GTCO’s 200,000 PoS Terminals Show Banks Are No Longer Chasing Customers; They’re Chasing Merchants

For years, Nigeria's banks focused primarily on retail banking and corporate clients while fintech companies quietly built extensive merchant networks through PoS terminals. These merchants became more than payment collection points—they became long-term customers who generated transaction fees, deposits, lending opportunities, and valuable business data.

GTCO is now embracing that same strategy. Through HabariPay, the bank plans to deploy 200,000 PoS terminals nationwide while targeting ₦1 trillion in monthly payment volume through its merchant network.
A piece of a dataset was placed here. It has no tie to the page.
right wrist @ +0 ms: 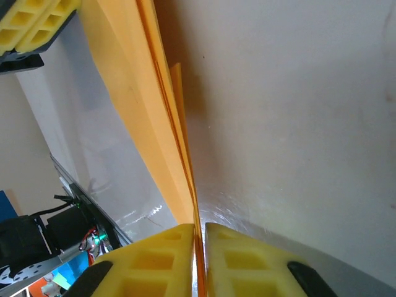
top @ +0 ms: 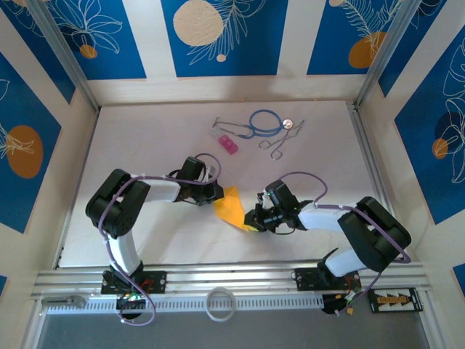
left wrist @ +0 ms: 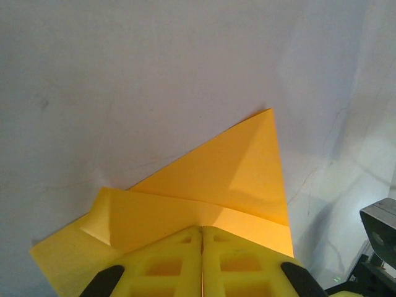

The move comes after HabariPay processed ₦80.9 trillion in payments during 2025, highlighting how important digital payments have become to the group's growth strategy.

Rather than competing only through traditional banking products, GTCO is investing in the infrastructure that powers everyday business transactions, signalling that the future of banking may increasingly be decided at the merchant level.

The New Battleground Is the Small Business Counter

The real competition is no longer about opening more bank branches or attracting more savings accounts. It is about becoming the payment provider that small businesses rely on every day.

Every merchant using a PoS terminal creates multiple business opportunities. Beyond processing payments, banks gain access to transaction data that can support lending decisions, cash-flow analysis, inventory financing, and other financial products. This is exactly the strategy that helped fintech companies such as Moniepoint and OPay grow rapidly across Nigeria.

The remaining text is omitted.